Understanding Parallel Writes #802

relativityhd · 2025-03-04T19:51:41Z

relativityhd
Mar 4, 2025

Hi,

TL;DR; Why is it not possible to open a Repository from a process in a multiprocessing setting?

I am coming from this discussion where I received the recommendation to use icechunk.
My use case is basically that I want to write a library, where multiple Users (real people, not processes) should be able to procedurally download on-demand a region of interest of a STAC dataset (unaligned chunks) and then store their tiles in a shared datacube, so that when the next person is interested in a region with the same tile they can just read from the datacube, basically using the datacube as a persistent cache.

After a few hours of refactoring I got again a sync and a threading version running, which is also a lot cleaner thanks to icechunks git-like method of updating the datacube. I really like the approach, I think it is a great concept, so thank you a lot for your work! :D

Now I am (again) in a deadlock when trying to use multiprocessing.
Currently, I create a new session for every time I read or write something to the datacube, to always be on the most recent commit at the time my read/write starts.
Because I wrap the icechunk repository in my class, which is created in each process, the code gets in a deadlock when calling icechunk.Repository.open_or_create(storage).
So I have basically this:

class DownloadAndLoadHandler:
  def __init__(self, storage: icechunk.Storage, ...):
    self.repo = icechunk.Repository.open_or_create(storage)
    ...

def _task(i):
    storage = icechunk.local_filesystem_storage("arcticdem_32m.zarr")
    h = DownloadAndLoadHandler(storage)
    res = h.do_something(i)
    return i, res

if __name__ == "__name__":
  with ProcessPoolExecutor(max_workers=3) as executor:
     results = list(executor.map(_mp_task, list(range(3))))
  print(results)

Since the documentation about Distributed Writes states that one should pass a session to each process, instead of creating new ones, this seems to be the expected behavior.

But this got me wondering: why must the sessions be created and handled on the main process?
Shouldn't the commit functionality be enough to provide safety to race-conditions?
Or did I misinterpret the way icechunk should be used?

Since I don't have control on how users will use their distributed computing setup, I can't have access to the main thread.
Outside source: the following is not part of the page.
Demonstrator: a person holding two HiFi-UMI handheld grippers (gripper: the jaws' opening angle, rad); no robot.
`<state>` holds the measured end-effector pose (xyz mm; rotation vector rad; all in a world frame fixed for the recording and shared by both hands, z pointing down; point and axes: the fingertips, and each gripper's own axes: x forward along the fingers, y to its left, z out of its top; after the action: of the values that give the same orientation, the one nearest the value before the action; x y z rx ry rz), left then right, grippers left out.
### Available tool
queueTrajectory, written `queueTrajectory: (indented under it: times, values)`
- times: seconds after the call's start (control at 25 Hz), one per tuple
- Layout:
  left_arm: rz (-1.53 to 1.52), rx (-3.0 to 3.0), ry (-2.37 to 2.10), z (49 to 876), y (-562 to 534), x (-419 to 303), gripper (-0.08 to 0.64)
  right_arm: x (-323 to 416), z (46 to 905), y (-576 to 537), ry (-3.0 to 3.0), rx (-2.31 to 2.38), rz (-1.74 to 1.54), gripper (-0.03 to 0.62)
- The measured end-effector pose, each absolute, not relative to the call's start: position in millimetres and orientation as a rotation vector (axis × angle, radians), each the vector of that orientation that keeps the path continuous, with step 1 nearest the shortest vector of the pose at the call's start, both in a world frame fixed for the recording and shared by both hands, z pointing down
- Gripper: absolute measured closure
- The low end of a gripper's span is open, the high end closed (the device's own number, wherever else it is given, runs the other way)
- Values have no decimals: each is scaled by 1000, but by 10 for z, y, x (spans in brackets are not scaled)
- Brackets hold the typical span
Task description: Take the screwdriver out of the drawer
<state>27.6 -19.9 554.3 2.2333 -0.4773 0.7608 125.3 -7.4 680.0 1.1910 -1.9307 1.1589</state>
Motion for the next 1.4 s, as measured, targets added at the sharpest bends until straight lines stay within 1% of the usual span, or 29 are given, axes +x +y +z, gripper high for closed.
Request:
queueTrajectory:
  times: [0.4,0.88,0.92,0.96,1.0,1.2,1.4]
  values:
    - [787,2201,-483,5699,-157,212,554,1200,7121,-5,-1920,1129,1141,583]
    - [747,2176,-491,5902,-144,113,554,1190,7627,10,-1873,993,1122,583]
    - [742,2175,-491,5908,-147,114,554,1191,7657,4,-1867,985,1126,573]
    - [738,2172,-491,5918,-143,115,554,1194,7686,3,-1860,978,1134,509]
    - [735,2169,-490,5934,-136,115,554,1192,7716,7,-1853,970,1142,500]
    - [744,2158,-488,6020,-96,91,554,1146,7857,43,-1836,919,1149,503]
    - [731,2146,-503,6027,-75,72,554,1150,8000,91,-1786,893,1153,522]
Or at least I don't want to enforce it through my library design. Hence, the example in the docs won't work for me as-is.

I pushed the current status of my project: https://github.com/relativityhd/smart-geocubes/tree/66651de032437a4ec6ff32a4f67226475242f75f

Answered by paraseba

Mar 5, 2025

@relativityhd adding mp.set_start_method('forkserver') at the start of main solved it for me. Could you try it?

View full answer

rabernat · 2025-03-04T20:13:23Z

rabernat
Mar 4, 2025
Maintainer

Quick clarification question: in your intended production environment, will the data be stored in cloud object storage or local file storage?

1 reply

relativityhd Mar 5, 2025
Author

The user should decide, hence I want to let them pass the storage object.
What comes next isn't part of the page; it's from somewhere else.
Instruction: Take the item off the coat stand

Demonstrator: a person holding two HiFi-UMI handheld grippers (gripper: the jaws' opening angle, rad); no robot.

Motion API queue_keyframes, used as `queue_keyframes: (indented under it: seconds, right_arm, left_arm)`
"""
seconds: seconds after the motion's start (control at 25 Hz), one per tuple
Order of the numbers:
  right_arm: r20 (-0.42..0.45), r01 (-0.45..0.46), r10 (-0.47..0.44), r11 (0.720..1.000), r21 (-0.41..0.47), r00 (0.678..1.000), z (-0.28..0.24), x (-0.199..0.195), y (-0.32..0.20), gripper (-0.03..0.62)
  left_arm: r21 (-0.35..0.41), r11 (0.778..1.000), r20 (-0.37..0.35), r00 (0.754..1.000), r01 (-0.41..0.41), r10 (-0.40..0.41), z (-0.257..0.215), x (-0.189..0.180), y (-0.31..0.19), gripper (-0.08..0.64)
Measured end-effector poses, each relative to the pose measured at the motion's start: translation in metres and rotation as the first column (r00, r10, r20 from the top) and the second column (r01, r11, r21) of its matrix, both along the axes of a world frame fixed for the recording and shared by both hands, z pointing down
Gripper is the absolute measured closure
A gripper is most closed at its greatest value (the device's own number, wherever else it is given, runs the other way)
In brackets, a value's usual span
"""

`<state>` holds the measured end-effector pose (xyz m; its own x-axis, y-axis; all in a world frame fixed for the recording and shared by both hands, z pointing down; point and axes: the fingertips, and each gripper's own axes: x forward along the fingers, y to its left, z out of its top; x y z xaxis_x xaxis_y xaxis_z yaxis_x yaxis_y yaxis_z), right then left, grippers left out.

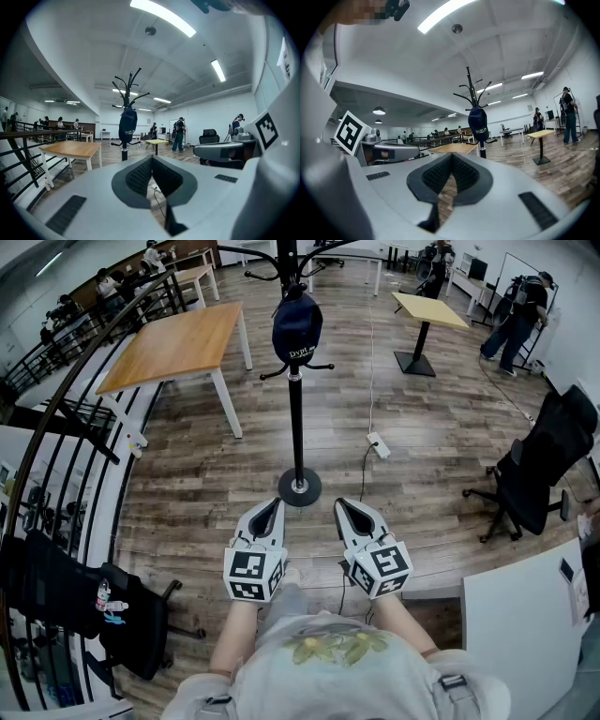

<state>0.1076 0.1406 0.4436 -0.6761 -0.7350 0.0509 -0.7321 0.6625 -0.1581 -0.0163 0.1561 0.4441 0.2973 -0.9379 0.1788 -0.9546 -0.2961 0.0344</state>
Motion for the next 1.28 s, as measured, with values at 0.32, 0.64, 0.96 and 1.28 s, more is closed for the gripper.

rabernat · 2025-03-04T21:43:30Z

rabernat
Mar 4, 2025
Maintainer

There are fundamentally two different modes for distributed writes in Icechunk:

"Cooperative" distributed writes, in which all of the changes being written are part of the same transaction. The point of this is to allow large scale, massively parallel writing to the store as part of a single coordinated job. In this scenario, it's the user's job to align the writing process with the Zarr chunks. Note that the consistency guarantees within the same session are the same as with vanilla Zarr. That's why you have to pass around the session object across your writers. That's what is described on this doc page: https://icechunk.io/en/latest/icechunk-python/parallel/
"Uncooperative" writes, in which multiple workers are attempting to write to the same store in an uncoordinated way. This path relies on the optimistic concurrency mechanism to detect and resolve conflicts.
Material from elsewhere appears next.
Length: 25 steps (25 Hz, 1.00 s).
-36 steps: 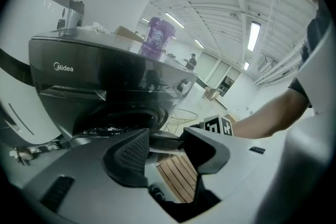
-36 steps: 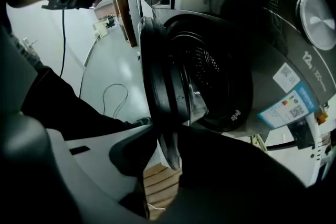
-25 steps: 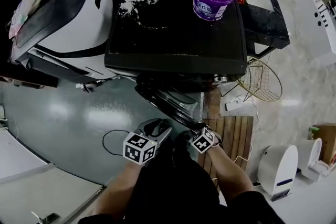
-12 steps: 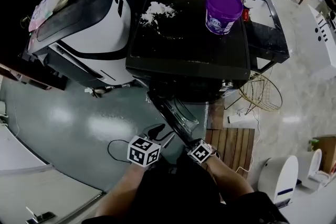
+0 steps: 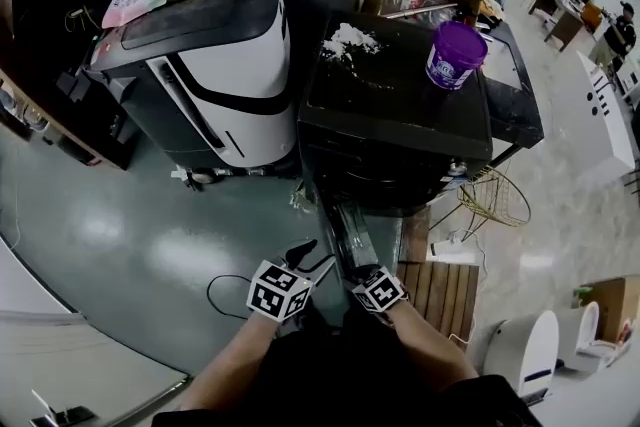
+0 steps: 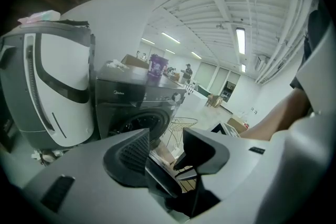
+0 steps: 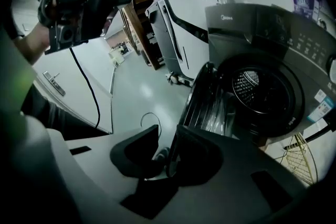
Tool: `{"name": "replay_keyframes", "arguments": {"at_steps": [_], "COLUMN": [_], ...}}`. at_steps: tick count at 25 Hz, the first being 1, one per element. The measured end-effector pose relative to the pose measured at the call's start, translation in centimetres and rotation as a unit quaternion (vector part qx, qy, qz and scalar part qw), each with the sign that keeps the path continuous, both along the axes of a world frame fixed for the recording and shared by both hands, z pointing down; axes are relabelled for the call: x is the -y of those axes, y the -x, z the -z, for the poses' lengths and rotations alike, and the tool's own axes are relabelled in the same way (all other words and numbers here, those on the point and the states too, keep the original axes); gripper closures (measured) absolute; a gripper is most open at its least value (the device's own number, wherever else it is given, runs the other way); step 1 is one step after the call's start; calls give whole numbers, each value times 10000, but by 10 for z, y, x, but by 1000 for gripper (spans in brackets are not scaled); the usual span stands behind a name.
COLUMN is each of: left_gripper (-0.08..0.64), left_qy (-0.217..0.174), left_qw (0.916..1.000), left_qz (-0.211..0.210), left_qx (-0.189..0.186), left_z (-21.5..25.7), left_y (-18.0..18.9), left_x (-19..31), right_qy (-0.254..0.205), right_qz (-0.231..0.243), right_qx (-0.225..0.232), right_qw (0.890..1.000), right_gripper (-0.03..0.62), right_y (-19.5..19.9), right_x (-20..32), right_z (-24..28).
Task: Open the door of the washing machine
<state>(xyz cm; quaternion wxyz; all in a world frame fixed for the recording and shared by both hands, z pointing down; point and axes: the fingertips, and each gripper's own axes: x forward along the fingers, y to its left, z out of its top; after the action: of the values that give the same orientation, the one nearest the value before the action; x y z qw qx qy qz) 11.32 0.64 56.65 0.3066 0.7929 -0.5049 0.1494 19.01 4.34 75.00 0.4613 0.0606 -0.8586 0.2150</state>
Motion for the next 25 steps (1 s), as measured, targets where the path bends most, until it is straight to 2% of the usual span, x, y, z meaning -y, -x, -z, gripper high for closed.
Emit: {"name": "replay_keyframes", "arguments": {"at_steps": [3,11,18,22,25], "left_gripper": [345,354,362,373,383], "left_qy": [-166,-381,-440,-681,-894], "left_qw": [9997,9962,9914,9903,9885], "left_qz": [149,764,1136,1182,1216], "left_qx": [-113,-194,-481,-257,-49], "left_z": [16,26,38,61,80], "left_y": [22,80,85,80,69], "left_x": [-20,-52,-67,-48,-28], "right_qy": [-258,-508,-796,-1000,-1323], "right_qz": [-55,-274,-523,-798,-921], "right_qx": [100,376,977,1558,1940], "right_qw": [9996,9976,9906,9795,9677], "right_gripper": [472,497,515,528,537], "right_y": [12,16,18,12,1], "right_x": [-4,-4,20,45,65], "right_z": [25,71,124,176,218]}}
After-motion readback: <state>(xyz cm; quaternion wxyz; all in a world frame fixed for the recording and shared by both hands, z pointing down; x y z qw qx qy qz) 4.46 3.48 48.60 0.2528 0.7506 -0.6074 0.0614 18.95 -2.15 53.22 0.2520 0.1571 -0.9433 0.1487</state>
I think you want uncooperative.

Here's an example of uncooperative mode based on zarr-developers/zarr-python#2868.

import multiprocessing as mp
import icechunk as ic
import shutil
import zarr


def get_storage():
    # Ironically, local storage is not safe wrt race conditions on commit due to limitations of object_store
    # storage = ic.local_filesystem_storage("data.icechunk")
    storage = ic.s3_storage(bucket="icechunk-test", prefix="zarr_issue_2868", from_env=True)
    return storage


def worker(i):
    print(f"Stated worker {i}")
    storage = get_storage()
    repo = ic.Repository.open(storage)
    # keep trying until it succeeds
    while True:
        try:
            session = repo.writable_session("main")
            z = zarr.open(session.store, mode="r+")
            print(f"Opened store for {i} | {dict(z.attrs)}")
            a = z.attrs.get("done", [])
            a.append(i)
            z.attrs["done"] = a
            session.commit(f"wrote from worker {i}")
            break
        except ic.ConflictError:
            print(f"Conflict for {i}, retying")
            pass


def main():

    storage = get_storage()
    repo = ic.Repository.create(storage)
    session = repo.writable_session("main")

    zarr.create(
        shape=(10, 10),
        chunks=(5, 5),
        store=session.store,
        overwrite=True,
    )
    session.commit("initialized dataset")

    p1 = mp.Process(target=worker, args=(1,))
    p2 = mp.Process(target=worker, args=(2,))
    p1.start()
    p2.start()
    p1.join()
    p2.join()

    session = repo.readonly_session(branch="main")
    z = zarr.open(session.store, mode="r")
    print(z.attrs["done"])
    print(list(repo.ancestry(branch="main")))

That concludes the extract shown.